Siklus protein --> Di dalam tubuh manusia terjadi suatu siklus protein, artinya protein di pecah menjadi komponen-komponen yang ebih kecil yaitu adam amino dan atau peptide. Terjadi juga suatu sintesis protein baru untuk mengganti yang lama. Praktis tidak ada sebuah molekul protein pun yang di sintesis untuk di pakai seumur hidup. Semuanya akan di pecah dan di ganti dengan yang baru dengan laju yang berbeda tergantung jenis dan keperluanya dalam tubuh. Waktu yang di perlukan untuk mengganti separuh dari sejumlah kelompok protein tertentu dengan protein baru di sebut half life atau waktu paruh jangka hidup protein

Asam amino --> Bila suatu protein di hidrolisis dengan asam, alkali, atau enzim, akan di hasilkan campuran asam-asam amino. Sebuah asam amino terdiri dari sebuah gugus amino, sebuah gugus karboksil, sebuah atom hydrogen, dan gugus R yang terikat pada sebuah atom C yang di kenal sebagai karbon a, serta gugus R merupakan rantai cabang. Semua asam amino berkonfigurasi a dan mempunyai konfigurasi L kecuali glisin yang tidak memupunyai atom C asimetrik. Hanya asam amino L yang merupakan komponen protein. Karena itu penulisan isomer optic jarang dilakukan, dan bila tidak ada tanda apa-apa, maka yang di maksud adalah asam amino L.

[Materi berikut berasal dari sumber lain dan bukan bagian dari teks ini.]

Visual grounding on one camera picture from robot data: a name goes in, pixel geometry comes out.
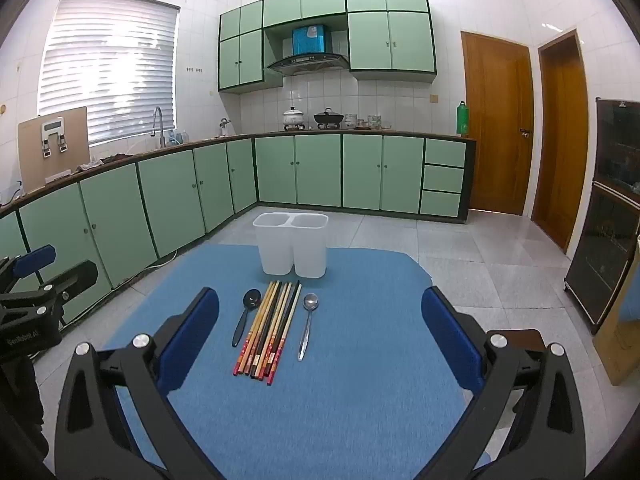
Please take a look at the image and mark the metal spoon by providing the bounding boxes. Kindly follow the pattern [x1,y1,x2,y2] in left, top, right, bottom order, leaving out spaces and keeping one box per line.
[298,292,320,362]

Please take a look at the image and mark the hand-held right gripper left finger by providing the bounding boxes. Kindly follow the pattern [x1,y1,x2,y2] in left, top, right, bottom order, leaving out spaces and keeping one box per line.
[52,287,236,480]

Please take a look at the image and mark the dark cloth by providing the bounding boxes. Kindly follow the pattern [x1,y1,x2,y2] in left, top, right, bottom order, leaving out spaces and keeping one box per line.
[75,152,137,171]

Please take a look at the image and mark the brown floor mat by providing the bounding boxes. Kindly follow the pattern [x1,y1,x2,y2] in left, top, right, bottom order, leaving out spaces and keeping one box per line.
[507,329,547,359]

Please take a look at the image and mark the green wall cabinets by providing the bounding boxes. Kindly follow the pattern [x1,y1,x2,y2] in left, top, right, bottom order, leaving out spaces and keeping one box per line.
[218,0,437,95]

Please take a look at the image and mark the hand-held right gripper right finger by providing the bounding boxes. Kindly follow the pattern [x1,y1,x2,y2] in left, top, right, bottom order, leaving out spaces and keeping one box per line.
[421,285,587,480]

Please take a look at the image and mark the metal kitchen faucet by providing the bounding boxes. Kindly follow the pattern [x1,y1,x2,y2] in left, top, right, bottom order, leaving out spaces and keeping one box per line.
[151,106,167,149]

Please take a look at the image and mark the dark glass-front cabinet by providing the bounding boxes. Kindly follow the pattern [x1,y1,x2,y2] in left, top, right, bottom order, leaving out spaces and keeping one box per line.
[564,97,640,336]

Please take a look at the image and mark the row of mixed chopsticks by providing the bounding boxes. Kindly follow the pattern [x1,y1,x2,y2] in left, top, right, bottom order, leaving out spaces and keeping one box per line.
[232,280,302,386]

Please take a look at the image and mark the brown wooden door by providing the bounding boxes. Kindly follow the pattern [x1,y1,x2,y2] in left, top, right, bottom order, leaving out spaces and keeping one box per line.
[531,30,590,255]
[460,31,535,217]

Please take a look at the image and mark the white metal bracket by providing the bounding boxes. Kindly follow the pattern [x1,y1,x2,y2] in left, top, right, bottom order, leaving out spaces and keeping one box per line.
[40,116,68,157]

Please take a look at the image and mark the white window blinds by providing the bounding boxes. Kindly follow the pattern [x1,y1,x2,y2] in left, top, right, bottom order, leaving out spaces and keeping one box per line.
[37,0,181,148]

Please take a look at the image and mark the black plastic spoon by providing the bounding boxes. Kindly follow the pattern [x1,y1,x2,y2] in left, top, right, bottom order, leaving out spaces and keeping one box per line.
[231,288,262,348]

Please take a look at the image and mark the green base cabinets with counter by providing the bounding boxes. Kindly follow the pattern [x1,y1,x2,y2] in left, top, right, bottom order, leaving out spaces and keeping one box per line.
[0,132,477,331]

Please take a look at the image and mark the black wok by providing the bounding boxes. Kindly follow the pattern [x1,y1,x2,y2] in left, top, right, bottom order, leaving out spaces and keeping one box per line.
[313,107,346,130]

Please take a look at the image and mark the blue-wrapped hood chimney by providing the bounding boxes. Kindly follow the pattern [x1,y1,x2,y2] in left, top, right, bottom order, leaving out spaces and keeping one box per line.
[292,24,332,56]

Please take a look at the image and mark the blue felt table mat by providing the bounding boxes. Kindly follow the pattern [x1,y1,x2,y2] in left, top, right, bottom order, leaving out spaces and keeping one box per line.
[102,244,493,480]

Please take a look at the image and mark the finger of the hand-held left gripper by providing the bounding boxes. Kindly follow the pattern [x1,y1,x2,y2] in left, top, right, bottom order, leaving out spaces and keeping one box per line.
[0,260,99,318]
[0,245,57,294]

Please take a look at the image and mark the black range hood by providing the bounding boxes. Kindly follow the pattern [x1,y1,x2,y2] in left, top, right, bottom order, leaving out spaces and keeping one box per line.
[266,54,350,78]

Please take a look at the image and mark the white two-compartment utensil holder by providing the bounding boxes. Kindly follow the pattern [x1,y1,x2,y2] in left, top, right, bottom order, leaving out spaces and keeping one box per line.
[252,212,330,279]

Pemurnian protein --> Pemurnian protein merupakan tahap yang harus di lakukan untuk mempelajari sifat dan fugsi protein. Sejumlah besar protein lebih dari seribu, telah berhasil di isolasi dalam bentuk yang murni.
Kini protein yang dapat dipisahkan dari molekul-molekul kecil dengan cara dialysis melalui selaput semi permeable. Molekul-molekul dengan BM lebih besar dari 15.000 tertahan dalam kantung dialysis, sedang molekul-molekul dengan ukuran lebih kecil dan juga ion-ion akan melewati pori-pori selaput semi permeable tersebut keluar dari kantung dialysis.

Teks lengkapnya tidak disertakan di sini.